Satisfait, le « Docteur » Gordon se leva, salua Jack Cambell d’un signe de tête et sortit du bureau. Entre gens de bonne compagnie, on finissait toujours par se comprendre.
Tremblant de rage, Klaus Heinkel faisait sa valise. La porte s’ouvrit sur la haute silhouette de Don Federico. Le cœur de Heinkel battit plus vite. Il plaqua un sourire sur sa bouche lasse et dit :
— Vous plaisantiez, n’est-ce pas, Herr Sturm ?
Don Federico le regarda comme s’il n’existait pas.
— Je ne plaisantais pas, répondit-il en allemand. Je vous donne une demi-heure pour foutre le camp d’ici et ne jamais y remettre les pieds. Vous avez trahi indignement la confiance de nos amis. À cause de vous des documents de la plus haute importance sont tombés entre les mains de nos ennemis…
Klaus Heinkel tomba tête baissée dans le piège.
— Herr Sturm, supplia-t-il, ces documents n’étaient pas vraiment importants ! « Ils » savent déjà tout cela.
— Tu m’as menti, alors, gronda l’ancien colonel SS. Tu m’as toujours dit que tu détenais des documents de la plus haute importance, que tu serais obligé de négocier si on en voulait à ta vie…
Klaus Heinkel se tut. Il n’y avait rien à dire. L’autre voulait se débarrasser de lui. Et surtout garder Monica. Cela le rendait malade, mais il n’osait pas encore réagir. Il pourrait peut-être encore avoir besoin du puissant Don Federico…
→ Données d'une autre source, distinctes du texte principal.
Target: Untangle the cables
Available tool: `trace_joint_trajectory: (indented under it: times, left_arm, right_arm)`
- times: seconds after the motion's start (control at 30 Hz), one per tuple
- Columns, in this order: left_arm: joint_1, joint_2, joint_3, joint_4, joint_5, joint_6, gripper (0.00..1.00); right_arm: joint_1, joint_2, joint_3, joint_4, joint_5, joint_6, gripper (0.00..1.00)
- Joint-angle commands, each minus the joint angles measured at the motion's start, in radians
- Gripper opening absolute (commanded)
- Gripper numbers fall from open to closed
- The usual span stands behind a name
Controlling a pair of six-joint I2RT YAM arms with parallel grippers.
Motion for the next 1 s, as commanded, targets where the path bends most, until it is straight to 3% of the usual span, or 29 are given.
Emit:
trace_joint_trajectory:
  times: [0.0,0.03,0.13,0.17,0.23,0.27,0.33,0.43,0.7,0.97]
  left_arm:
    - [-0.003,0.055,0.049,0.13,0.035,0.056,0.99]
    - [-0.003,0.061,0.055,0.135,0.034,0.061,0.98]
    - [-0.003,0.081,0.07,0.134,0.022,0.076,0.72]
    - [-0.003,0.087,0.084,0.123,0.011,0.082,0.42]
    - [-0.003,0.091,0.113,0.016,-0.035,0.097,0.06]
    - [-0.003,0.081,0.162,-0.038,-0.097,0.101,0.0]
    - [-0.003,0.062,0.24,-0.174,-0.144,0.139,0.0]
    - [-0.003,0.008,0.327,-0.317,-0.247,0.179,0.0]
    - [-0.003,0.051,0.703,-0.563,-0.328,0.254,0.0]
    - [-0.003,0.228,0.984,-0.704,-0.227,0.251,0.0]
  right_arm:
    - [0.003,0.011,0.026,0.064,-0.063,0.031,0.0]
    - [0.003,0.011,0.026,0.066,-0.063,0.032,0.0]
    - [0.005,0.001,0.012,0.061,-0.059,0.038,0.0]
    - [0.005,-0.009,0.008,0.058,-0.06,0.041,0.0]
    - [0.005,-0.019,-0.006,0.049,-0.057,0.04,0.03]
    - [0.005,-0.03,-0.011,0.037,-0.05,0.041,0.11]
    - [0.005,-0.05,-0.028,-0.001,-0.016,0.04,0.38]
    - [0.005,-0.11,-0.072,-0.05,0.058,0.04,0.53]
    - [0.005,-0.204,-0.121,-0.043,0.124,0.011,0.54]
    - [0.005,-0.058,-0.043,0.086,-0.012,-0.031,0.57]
— Qu’est-ce que je vais faire ? pleurnicha-t-il.
Devant cet effondrement, Don Federico se sentit magnanime.
— J’ai parlé de toi au général Aruana. Il possède une petite exploitation de quinine où il accepte de t’employer. C’est dans le Béni. Là, personne ne viendra te chercher. En attendant, ton médecin accepte de t’héberger à La Paz. Tu connais sa maison, c’est à Florida. Tu y seras comme un coq en pâte.
Brusquement, Klaus Heinkel sentit que tout cela le jetait vers le danger.
— Herr Sturm, demanda-t-il, pourquoi ne me gardez-vous pas ? Ici seulement je suis en sûreté.
Les yeux gris-bleu de l’ex-colonel SS flamboyèrent.
— Parce que tu es un cochon imprudent ! Ils ont tué « Cantouta » à cause de toi.
— Très bien, fit Heinkel, je vais demander à Monica de venir avec moi.